The event brought together representatives from some of the main media organizations and audience measurers in Spain, including La Razón, El Español, Unidad Editorial, Libertad Digital, Prensa Ibérica, Mediaset, Cordópolis, Grupo Serra, OJD and Alayans.
It is estimated that Spanish editors They are losing 30% to 34% of their traffic because AI systems extract and play multimedia content without redirecting readers to the original websites. This trend is undermining the traditional media business model, which relies heavily on search traffic and advertising revenue.
At the same time, the AI market in the Spanish media sector is expected to grow to reach 11.4 billion euros in 2030which will mean both new opportunities and new challenges for publishers. As AI adoption accelerates, many media companies are now looking for ways to protect their content and adapt their business models to the new ecosystem.
But audience behavior continues to change. More than half of users now access news through social and video platforms, while almost 49% of younger audiences rely on social media as their primary source of news.
In this context, the traditional business model of digital media is experiencing one of the most significant transformations in recent years. Search traffic is declining, audiences are increasingly consuming news across platforms rather than directly on publishers’ websites, and artificial intelligence is beginning to reshape the way information is distributed and monetized.
This shift is gradually weakening the traditional model in which readers come to news sites directly or through search.
An industry in permanent beta
According to Raúl Castillo Herrero, national director of Membrana Media in Spain, media consumption is becoming increasingly fragmented.
“Today, users don’t ‘read a single post,’ but instead consume snippets of content across the digital ecosystem, across social media, video platforms, and recommendation feeds,” he said.
In this environment, publishers compete not only with each other, but also with technology platforms that increasingly control access to audiences.
The digital advertising consultant and current commercial director for Spain of Fluzo, Javier Valbuena Balbas summed up the current situation in the publishing sector very well: basically, the industry operates in permanent beta mode. Business models and editorial strategies are constantly tested, adjusted and rebuilt.
Because?
Today’s editors are under pressure from several fronts at once.
There is more content online than ever, making stories from different media increasingly similar to each other. At the same time, people’s attention is dispersed between social networks, video platforms, newsletters and messaging applications. In addition, publishers are increasingly dependent on platforms’ algorithms, which decide what content is seen. And traditional banner ads simply don’t work as well as they used to.
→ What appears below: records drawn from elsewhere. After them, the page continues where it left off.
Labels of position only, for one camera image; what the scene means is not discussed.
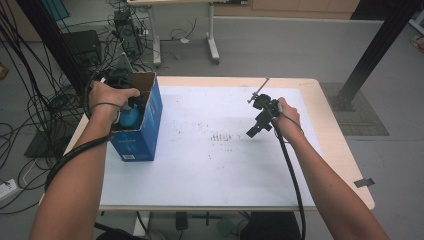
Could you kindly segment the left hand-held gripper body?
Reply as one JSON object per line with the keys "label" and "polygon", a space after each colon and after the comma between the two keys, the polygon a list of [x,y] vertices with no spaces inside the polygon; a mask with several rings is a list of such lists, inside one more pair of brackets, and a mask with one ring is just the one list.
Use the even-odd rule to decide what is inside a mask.
{"label": "left hand-held gripper body", "polygon": [[106,82],[114,88],[126,89],[131,86],[133,69],[126,54],[122,54],[116,66],[108,72]]}

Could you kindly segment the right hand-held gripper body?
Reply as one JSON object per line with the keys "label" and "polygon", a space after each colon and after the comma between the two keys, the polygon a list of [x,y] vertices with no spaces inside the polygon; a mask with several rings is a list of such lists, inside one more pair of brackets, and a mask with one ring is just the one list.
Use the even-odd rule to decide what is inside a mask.
{"label": "right hand-held gripper body", "polygon": [[253,107],[258,109],[260,113],[264,112],[266,114],[267,123],[264,125],[260,125],[262,129],[265,129],[265,130],[271,129],[271,120],[273,118],[278,117],[280,113],[282,112],[282,110],[278,106],[278,101],[276,99],[272,99],[270,96],[266,94],[259,95],[254,100]]}

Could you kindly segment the blue liquid bottle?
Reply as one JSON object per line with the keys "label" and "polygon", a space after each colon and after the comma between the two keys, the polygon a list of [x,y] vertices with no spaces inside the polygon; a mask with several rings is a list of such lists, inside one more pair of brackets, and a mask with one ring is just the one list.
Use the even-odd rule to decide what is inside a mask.
{"label": "blue liquid bottle", "polygon": [[141,115],[137,105],[120,112],[119,124],[127,129],[137,129],[140,125]]}

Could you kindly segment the blue cardboard box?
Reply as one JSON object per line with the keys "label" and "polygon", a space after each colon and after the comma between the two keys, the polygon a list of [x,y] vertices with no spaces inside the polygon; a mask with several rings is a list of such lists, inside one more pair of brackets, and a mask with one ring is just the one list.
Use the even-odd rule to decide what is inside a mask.
{"label": "blue cardboard box", "polygon": [[148,96],[146,109],[144,112],[140,111],[141,121],[137,129],[122,127],[119,124],[120,112],[134,107],[133,97],[130,97],[120,110],[117,122],[112,125],[111,143],[123,161],[153,161],[163,109],[156,74],[154,72],[131,74],[129,88],[136,88],[140,91],[140,95]]}

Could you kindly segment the person's left hand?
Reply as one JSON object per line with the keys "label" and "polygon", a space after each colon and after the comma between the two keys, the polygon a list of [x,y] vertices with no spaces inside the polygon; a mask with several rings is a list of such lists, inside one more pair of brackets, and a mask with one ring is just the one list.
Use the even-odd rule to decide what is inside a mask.
{"label": "person's left hand", "polygon": [[113,121],[130,97],[138,97],[135,88],[116,89],[100,81],[93,81],[89,93],[89,110],[93,117],[106,117]]}

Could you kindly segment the person's right hand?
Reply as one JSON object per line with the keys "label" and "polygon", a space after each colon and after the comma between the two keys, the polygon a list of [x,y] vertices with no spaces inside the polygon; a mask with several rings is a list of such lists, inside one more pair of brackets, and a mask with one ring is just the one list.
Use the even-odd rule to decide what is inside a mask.
{"label": "person's right hand", "polygon": [[296,108],[287,103],[285,98],[280,97],[278,101],[282,108],[282,113],[277,120],[279,130],[289,143],[297,143],[304,138],[300,125],[300,114]]}

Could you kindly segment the thin metal rod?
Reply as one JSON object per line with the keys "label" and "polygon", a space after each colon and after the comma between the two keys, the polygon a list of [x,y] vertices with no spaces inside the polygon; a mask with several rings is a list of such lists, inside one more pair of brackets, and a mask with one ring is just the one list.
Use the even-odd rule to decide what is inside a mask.
{"label": "thin metal rod", "polygon": [[259,96],[260,91],[268,83],[269,80],[270,80],[270,77],[265,78],[265,81],[263,82],[263,84],[255,92],[252,93],[252,96],[247,100],[247,103],[250,104],[253,100],[255,100]]}

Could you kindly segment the black computer tower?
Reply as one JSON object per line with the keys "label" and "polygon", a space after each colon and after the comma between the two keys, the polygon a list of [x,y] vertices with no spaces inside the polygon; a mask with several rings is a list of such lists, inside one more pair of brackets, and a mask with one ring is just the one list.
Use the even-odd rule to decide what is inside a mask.
{"label": "black computer tower", "polygon": [[115,11],[113,21],[116,33],[122,40],[122,48],[127,56],[132,58],[140,56],[142,53],[141,42],[138,29],[132,21],[130,10]]}

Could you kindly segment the black equipment box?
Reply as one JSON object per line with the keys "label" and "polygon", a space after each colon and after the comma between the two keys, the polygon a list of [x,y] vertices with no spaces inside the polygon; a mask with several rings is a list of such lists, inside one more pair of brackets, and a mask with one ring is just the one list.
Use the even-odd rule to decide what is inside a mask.
{"label": "black equipment box", "polygon": [[63,38],[76,61],[85,67],[101,62],[101,43],[95,30],[64,33]]}

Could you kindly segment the white table sheet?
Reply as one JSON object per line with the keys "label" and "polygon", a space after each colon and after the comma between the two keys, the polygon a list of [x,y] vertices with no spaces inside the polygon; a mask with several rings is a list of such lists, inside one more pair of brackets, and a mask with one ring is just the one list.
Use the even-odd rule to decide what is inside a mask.
{"label": "white table sheet", "polygon": [[111,208],[294,208],[314,202],[291,146],[246,132],[253,88],[161,87],[153,161],[124,162],[108,148],[101,204]]}

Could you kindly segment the teal panel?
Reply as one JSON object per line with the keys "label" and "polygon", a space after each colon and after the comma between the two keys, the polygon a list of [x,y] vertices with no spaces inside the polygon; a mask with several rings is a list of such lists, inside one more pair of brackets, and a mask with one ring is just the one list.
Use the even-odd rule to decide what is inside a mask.
{"label": "teal panel", "polygon": [[69,17],[69,12],[62,0],[42,0],[42,2],[55,21]]}

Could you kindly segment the small black box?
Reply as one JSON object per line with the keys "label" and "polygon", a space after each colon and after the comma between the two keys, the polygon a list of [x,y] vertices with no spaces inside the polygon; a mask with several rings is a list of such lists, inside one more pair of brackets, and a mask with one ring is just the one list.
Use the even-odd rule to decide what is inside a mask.
{"label": "small black box", "polygon": [[185,230],[188,228],[188,220],[186,212],[177,212],[175,214],[175,227],[177,230]]}

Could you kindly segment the grey tape strip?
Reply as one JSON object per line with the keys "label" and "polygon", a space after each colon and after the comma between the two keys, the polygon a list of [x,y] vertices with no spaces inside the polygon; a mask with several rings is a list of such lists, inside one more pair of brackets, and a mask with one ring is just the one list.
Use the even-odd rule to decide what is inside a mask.
{"label": "grey tape strip", "polygon": [[369,187],[375,184],[375,182],[373,181],[372,178],[368,178],[368,179],[360,179],[354,182],[355,186],[357,188],[361,188],[361,187]]}

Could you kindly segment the black metal frame post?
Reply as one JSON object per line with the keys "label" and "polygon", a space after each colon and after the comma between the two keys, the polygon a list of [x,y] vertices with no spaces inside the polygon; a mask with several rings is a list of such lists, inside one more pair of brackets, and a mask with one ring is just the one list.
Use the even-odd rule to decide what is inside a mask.
{"label": "black metal frame post", "polygon": [[347,81],[328,98],[334,111],[353,111],[352,101],[424,0],[400,0],[368,45]]}
{"label": "black metal frame post", "polygon": [[86,90],[86,76],[77,64],[56,21],[42,0],[16,0],[16,2],[49,49],[75,92],[83,98]]}

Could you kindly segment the black floor base plate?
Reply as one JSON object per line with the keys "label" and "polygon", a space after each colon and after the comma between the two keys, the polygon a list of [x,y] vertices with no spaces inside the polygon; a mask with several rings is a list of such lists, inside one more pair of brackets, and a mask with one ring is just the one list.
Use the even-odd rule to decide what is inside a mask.
{"label": "black floor base plate", "polygon": [[63,155],[69,141],[70,136],[54,136],[48,139],[44,133],[37,132],[24,155],[28,158],[59,157]]}

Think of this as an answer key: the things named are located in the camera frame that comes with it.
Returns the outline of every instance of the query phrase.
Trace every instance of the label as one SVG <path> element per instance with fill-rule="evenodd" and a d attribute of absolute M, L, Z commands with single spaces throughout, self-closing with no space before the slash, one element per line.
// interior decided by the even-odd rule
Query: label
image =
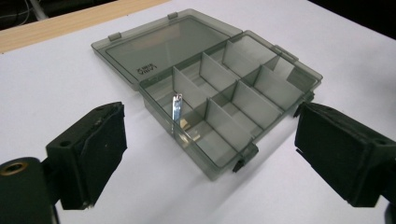
<path fill-rule="evenodd" d="M 137 73 L 140 74 L 140 75 L 145 75 L 145 74 L 147 74 L 147 73 L 153 71 L 153 70 L 156 69 L 156 68 L 157 68 L 157 66 L 156 66 L 155 64 L 150 63 L 150 64 L 148 64 L 148 65 L 145 65 L 145 66 L 143 66 L 143 67 L 141 67 L 141 68 L 136 69 L 136 71 L 137 71 Z"/>

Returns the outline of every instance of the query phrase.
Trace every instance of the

«Adaptation allows you to survive. Innovation allows you to change the rules of the game», noted Valbuena.
How publishers are rebuilding their revenue models
As traffic declines, publishers are increasingly experimenting with new revenue streams and hybrid monetization models.
Among the strategies discussed during the event are:
- Hybrid revenue models that combine subscriptions, memberships, rewarded and advertising;
- A deeper use of your own data (first-party data) to personalize content and advertising;
- The community creation around media brands;
- The narration multiformatincluding text, video, audio and interactive formats;
- The use of the artificial intelligence as an editorial and commercial tool to improve efficiency and personalization.
Publishers are also exploring new ad formats designed to balance user experience with monetization. One of these models is the access through services rewardedin which users can unlock content by watching a short advertisement.
Tools like AdWalldeveloped by Membrana Media, allow publishers to offer users temporary access to premium content in exchange for a few seconds of attention, turning engagement into an additional source of income.
A turning point for the media industry
In this context, many publishers are rethinking their strategies. On the one hand, the industry is looking for ways to respond to large-scale scraping by combining technical protections, legal initiatives and licensing negotiations with AI companies. These measures are increasingly seen as necessary to limit traffic losses and protect the value of original journalism.
On the other hand, editors are also exploring closer partnerships with ad tech companies offering tools to help them better monetize their existing audiences, while maintaining a positive user experience and reader loyalty.